Inside Stripe - px
http://www.fastcompany.com/1813087/stripe-startup-paypal-google-checkout-peter-thiel-elon-musk?partner=rss&utm_source=feedburner&utm_medium=feed&utm_campaign=Feed%3A+fastcompany%2Fheadlines+%28Fast+Company+Headlines%29

======
PStamatiou
Stripe has been amazing for us. We've even gotten emails from them (most
recently Saikat!) about how we were accidentally hitting their API twice. They
helped us find a bug. No other company I've integrated with us paid that close
attention to such matters. We've changed our internal usage of Stripe many
times (from doing lots of recurring work with various plans and invoice item
adding) to just doing simple charges and it's worked great every time.

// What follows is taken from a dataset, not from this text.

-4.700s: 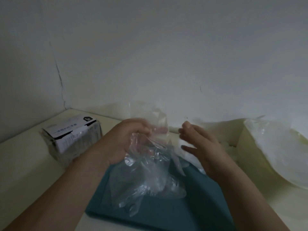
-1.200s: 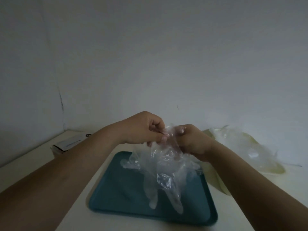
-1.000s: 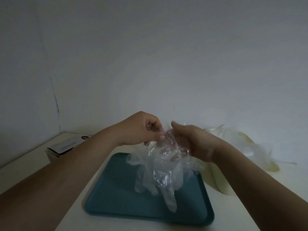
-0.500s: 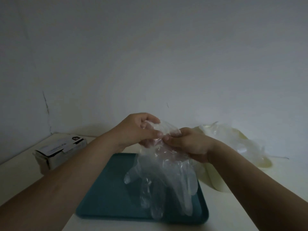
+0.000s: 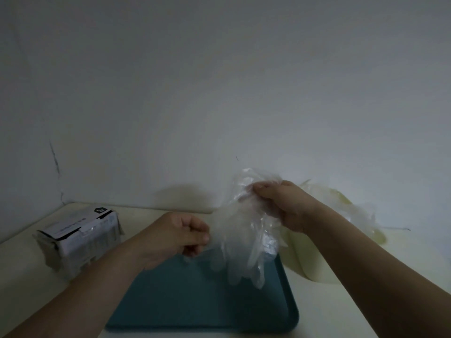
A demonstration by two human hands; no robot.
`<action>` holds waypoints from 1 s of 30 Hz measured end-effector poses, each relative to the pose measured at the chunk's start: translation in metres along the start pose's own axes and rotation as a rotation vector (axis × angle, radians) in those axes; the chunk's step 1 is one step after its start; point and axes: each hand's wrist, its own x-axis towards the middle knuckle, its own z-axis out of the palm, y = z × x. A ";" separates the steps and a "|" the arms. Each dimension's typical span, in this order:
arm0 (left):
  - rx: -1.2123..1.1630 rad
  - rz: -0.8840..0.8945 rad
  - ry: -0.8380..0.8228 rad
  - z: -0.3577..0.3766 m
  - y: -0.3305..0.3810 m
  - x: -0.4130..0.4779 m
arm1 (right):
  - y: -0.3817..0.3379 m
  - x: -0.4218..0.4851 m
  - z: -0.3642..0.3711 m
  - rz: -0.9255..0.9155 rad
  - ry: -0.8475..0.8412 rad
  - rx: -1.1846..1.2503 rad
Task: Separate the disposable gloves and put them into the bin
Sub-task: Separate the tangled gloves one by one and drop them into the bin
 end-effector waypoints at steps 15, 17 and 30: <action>0.012 0.168 -0.211 0.054 0.081 0.039 | -0.041 -0.015 -0.047 -0.081 -0.280 -0.102; 0.013 0.158 -0.203 0.076 0.092 0.046 | -0.049 -0.019 -0.061 -0.092 -0.174 -0.130; -0.040 -0.048 -0.008 0.197 0.105 0.147 | -0.049 -0.028 -0.163 0.154 0.423 -0.701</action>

We're quite proud of our Stripe-powered CC form on Picplum!
<http://dl.dropbox.com/u/186198/Screenshots/t26p.png>

------
scott_s
I have always attributed PayPal's problems to having to perform fraud
prevention on a massive scale. That's where I understand most of the initial
difficulty comes from in getting a PayPal account setup: they have to weed out
scams and money laundering. Same with the horror stories I read: most of those
people have circumstances that would also preclude them from a standard
merchant account.

So is Stripe doing fraud prevention differently? Put another way, are they an
entirely different animal from PayPal and Google Checkout, or are they betting
that they can do a better job at what PayPal and Google Checkout already do?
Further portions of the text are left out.